### WORK TASK
Quote exactly the lines spanning from the top of the data below to the line that contains "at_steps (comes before", including both.

### RECORDED INFORMATION
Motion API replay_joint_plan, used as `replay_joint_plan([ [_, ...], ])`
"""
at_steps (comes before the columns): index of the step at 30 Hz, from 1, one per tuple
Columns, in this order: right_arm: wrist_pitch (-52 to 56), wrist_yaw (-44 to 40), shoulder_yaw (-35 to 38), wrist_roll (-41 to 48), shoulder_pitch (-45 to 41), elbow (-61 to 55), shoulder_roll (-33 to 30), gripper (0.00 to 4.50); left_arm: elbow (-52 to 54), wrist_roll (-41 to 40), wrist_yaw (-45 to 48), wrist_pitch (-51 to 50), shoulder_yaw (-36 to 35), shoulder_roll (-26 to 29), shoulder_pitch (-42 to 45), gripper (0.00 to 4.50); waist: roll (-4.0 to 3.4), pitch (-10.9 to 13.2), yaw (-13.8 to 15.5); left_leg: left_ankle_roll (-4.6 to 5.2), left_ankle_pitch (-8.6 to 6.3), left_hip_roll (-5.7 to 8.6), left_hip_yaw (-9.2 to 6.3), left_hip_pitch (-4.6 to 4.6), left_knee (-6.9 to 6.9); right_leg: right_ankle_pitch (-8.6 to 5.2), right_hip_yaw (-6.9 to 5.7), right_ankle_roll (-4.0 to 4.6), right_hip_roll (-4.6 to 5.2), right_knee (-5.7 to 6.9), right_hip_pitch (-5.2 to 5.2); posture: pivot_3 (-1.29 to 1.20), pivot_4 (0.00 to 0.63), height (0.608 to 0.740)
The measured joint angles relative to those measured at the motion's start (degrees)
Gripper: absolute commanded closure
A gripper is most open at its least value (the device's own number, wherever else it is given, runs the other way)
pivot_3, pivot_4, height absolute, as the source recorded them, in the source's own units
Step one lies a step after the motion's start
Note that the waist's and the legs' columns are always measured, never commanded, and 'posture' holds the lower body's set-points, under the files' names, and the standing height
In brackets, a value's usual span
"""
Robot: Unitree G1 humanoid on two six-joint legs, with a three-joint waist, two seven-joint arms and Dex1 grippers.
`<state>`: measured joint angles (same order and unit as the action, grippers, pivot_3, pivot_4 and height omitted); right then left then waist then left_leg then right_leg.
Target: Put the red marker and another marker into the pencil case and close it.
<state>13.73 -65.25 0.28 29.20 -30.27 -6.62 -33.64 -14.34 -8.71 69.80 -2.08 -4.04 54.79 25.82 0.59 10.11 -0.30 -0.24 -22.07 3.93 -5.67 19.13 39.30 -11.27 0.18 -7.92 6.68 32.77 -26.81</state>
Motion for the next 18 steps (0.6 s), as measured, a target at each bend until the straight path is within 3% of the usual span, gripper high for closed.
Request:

### TASK SOLUTION
Motion API replay_joint_plan, used as `replay_joint_plan([ [_, ...], ])`
"""
at_steps (comes before the columns): index of the step at 30 Hz, from 1, one per tuple

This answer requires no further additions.